Please transcribe the data that follows exactly as given, leaving out every picture.

===== Collected data =====

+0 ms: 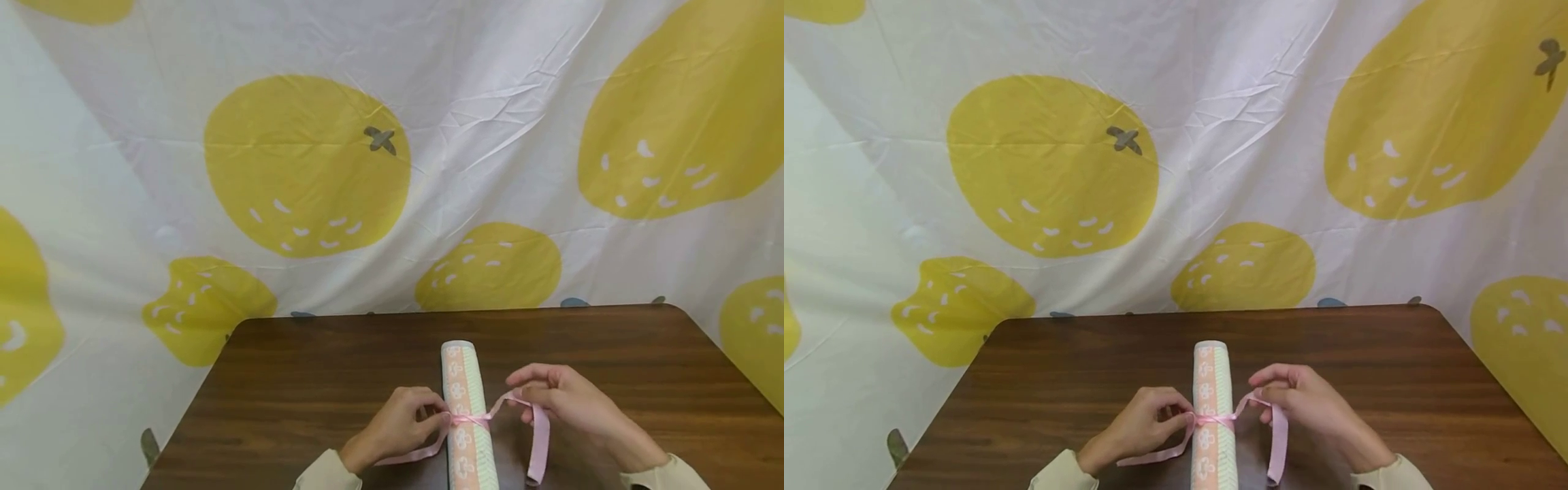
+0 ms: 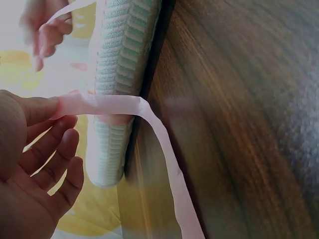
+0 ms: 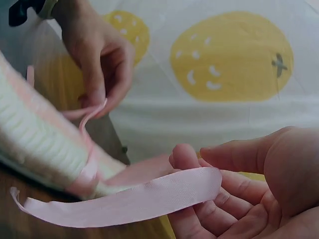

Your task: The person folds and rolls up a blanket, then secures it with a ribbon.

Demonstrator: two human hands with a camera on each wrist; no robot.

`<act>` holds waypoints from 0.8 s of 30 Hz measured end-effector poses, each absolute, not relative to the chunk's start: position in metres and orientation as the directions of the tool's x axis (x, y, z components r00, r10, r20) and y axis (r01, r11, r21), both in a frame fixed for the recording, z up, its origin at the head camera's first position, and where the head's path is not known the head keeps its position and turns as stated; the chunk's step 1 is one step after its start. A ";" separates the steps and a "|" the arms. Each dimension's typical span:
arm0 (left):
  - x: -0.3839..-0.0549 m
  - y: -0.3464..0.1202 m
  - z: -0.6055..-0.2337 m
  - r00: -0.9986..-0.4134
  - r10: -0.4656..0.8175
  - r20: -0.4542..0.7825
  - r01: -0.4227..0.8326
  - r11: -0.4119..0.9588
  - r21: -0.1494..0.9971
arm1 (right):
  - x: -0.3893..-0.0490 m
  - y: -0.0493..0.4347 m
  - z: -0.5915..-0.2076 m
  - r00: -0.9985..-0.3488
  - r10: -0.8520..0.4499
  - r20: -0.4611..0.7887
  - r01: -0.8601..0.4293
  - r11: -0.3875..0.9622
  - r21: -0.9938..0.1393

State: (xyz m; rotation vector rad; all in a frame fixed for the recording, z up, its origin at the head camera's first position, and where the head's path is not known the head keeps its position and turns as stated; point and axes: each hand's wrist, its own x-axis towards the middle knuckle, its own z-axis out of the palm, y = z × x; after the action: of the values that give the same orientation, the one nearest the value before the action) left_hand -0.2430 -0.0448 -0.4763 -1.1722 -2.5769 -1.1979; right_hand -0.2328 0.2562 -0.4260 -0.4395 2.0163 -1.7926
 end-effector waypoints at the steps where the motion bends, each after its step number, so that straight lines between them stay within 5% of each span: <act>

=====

## Answer to the exercise
+0 ms: 
+0 ms: 
+0 ms: 

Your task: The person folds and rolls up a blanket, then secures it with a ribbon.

Demonstrator: two human hands with a camera on each wrist; no robot.

`<act>` holds waypoints from 0.8 s of 30 Hz measured end-effector poses, each absolute, not relative to the chunk's start: position in metres and orientation as the directions of the tool's x axis (x, y, z components r00, r10, r20) and y axis (r01, r11, r21), both in a frame fixed for the recording, z up, its origin at the head camera's first position, and where the head's path is not known the head keeps its position and turns as stated; the chunk's step 1 is one step after its start. A ";" separates the steps and a "|" the arms. Each dimension's typical span:
arm0 (left):
  - x: -0.3839..-0.0549 m
  - y: -0.3464..0.1202 m
  - z: -0.6055..-0.2337 m
  - r00: -0.9986..-0.4134
  - r10: -0.4656..0.8175
  - r20: -0.4542..0.7825
  - r01: -0.4227..0.8326
  - r11: -0.4119..0.9588
  - r21: -0.1494..0.9971
arm1 (right):
  - x: -0.3893..-0.0490 m
  - y: -0.0493..0.4347 m
  - z: -0.5915..-0.2076 m
  - r00: -0.9985..-0.3488
  - r10: -0.8520..0.4499
  - r20: -0.4611..0.7887
  - r01: -0.8601..0.4293
  - r11: -0.3875..0.9622
  - r21: -0.9938..0.1393

State: (xyz m; rotation vector rad; all in a frame fixed for the recording, z up, its origin at the head camera's first position, and where the head's path is not known the head keeps its position and turns as stated; point and axes: each hand's wrist, its own x-axis towards the middle knuckle, its own z-axis out of the palm, y = z × x; after the action: of the values that give the same orientation, the one nearest the value before the action) left_hand -0.2430 -0.0448 -0.4763 -1.1722 -2.5769 -1.1979; right_hand -0.2328 0.2562 -0.4260 -0.4395 2.0163 -1.7926
 end-effector waypoints at the steps where the motion bends, each after its step number, so that straight lines between them stay within 5% of each span: <act>

No additional answer is expected.